To change something, build a new model that makes the existing model obsolete.
Mahatma Gandhi
First they ignore you, then they laugh at you, then they fight you, then you win.
Peter Sanders
EcoSort Developer, Karlsruhe Institute of Technology
In the long run, many small, power-efficient and cooperating systems are going to replace the so far used, heavy weighted ones.
Robert Pirsig
Zen and the Art of Motorcycle Maintenance
There is an evil tendency underlying all our technology -
the tendency to do what is reasonable even when it isn't any good.
Putt's Law
Technology is dominated by two types of people:
those who understand what they do not manage, and those who manage what they do not understand.
Rick Cook
The Wizardry Compiled
Programming today is a race between software engineers striving to build bigger and better idiot-proof programs, and the Universe trying to produce bigger and better idiots. So far, the Universe is winning.
Martin Luther King, Jr.
Philanthropy is commendable, but it must not cause the philanthropist to overlook the circumstances of economic injustice which make philanthropy necessary.
Rajesh's Corollary 1: In solving problems in the short-term we must also, even if in small measure, address the systemic issues which caused the problem in the first case.
Rajesh's Corollary 2: Philanthropists need not organize themselves and operate in the same way as the organizations that create the injustice.
Vandana Shiva
The water cycle connects us all, and from water we can learn the path of peace and the way of freedom. We can learn how to transcend water wars created by greed, waste, and injustice, which create scarcity in our water-abundant planet. We can work with the water cycle to reclaim water abundance. We can work together to create water democracies. And if we build democracy, we will build peace.
Albert Einstein
We cannot solve our problems with the same thinking we used when we created them.

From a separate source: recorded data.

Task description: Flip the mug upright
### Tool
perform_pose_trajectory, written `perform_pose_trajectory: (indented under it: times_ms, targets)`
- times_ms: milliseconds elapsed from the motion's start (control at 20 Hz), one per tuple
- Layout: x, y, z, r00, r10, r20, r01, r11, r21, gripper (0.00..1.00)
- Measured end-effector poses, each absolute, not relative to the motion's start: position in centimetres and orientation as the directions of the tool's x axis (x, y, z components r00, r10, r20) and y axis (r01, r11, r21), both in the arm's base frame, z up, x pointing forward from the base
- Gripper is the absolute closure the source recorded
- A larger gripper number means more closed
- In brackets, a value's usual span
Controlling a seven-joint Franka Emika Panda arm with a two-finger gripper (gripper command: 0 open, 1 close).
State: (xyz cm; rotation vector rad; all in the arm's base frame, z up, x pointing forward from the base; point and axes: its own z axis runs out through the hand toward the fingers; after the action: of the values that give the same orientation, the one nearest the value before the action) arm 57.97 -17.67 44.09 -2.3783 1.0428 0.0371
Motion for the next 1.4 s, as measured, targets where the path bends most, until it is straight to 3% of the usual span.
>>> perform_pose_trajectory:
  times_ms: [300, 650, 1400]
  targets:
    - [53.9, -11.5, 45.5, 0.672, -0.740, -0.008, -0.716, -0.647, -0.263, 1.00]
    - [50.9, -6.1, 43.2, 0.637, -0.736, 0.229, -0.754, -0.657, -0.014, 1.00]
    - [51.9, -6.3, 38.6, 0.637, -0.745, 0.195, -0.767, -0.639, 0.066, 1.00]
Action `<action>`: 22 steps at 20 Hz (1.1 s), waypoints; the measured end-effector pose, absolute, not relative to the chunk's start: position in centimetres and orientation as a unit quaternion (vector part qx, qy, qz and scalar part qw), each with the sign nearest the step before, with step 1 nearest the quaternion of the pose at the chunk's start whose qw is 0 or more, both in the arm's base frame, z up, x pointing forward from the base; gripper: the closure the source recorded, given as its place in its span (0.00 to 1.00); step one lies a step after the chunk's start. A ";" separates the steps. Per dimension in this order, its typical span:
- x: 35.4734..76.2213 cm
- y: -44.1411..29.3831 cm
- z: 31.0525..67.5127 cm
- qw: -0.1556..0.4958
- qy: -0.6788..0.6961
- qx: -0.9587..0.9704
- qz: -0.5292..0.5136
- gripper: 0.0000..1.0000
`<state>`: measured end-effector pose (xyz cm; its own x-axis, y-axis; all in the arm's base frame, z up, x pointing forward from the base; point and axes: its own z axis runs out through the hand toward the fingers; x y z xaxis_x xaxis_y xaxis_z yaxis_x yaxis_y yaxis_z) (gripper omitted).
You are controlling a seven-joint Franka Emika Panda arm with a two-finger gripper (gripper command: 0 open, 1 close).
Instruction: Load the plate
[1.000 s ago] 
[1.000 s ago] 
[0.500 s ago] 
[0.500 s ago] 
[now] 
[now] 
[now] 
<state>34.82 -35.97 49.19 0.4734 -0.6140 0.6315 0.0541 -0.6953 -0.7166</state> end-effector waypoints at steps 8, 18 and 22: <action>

Rajesh's Corollary: People addressing humanitarian and environmental problems should not think, act, and organize in the same way as the institutions that helped create these issues, if they are serious about solving them.
Richard Saul Wurman
What-If, Could-Be
Everyone spoke of an information overload, but what there was in fact was a non-information overload.
Unknown
If you want to be incrementally better: Be competitive.
If you want to be exponentially better: Be cooperative.
Camille Parmesan
Associate Professor, Integrative Biology, University of Texas
Member of the Intergovernmental Panel on Climate Change (IPCC)
We need to stand firm about the real complexity of biological systems and not let policy makers push us into simplistic answers (to tackle climate change). We need conservation measures that don’t rely on impossible precision.
Rajesh's Corollary: Solutions to water and sanitation are complex - involving people's perceptions and requiring behavior change. We cannot and should not simplify them nor quantify them precisely.
Ishwar Patel
To build toilets is easy, but to shift people's mind and hearts is the real work.
Software is more important than hardware.
Paulo Coelho
Author of The Alchemist
You can have 10,000 explanations for failure, but no good explanations for success.
Rajesh's Corollary: A forum to showcase and discuss failures without fear is urgently required. This will prove more helpful and effective than having another list of 'best practices'.
Ray Anderson
Founder and Chairman, Interface
The status quo is a very powerful opiate ... it’s very hard to make yourself change.
Zig Ziglar
Motivational Speaker, Trainer, Author
Remember that failure is an event, not a person.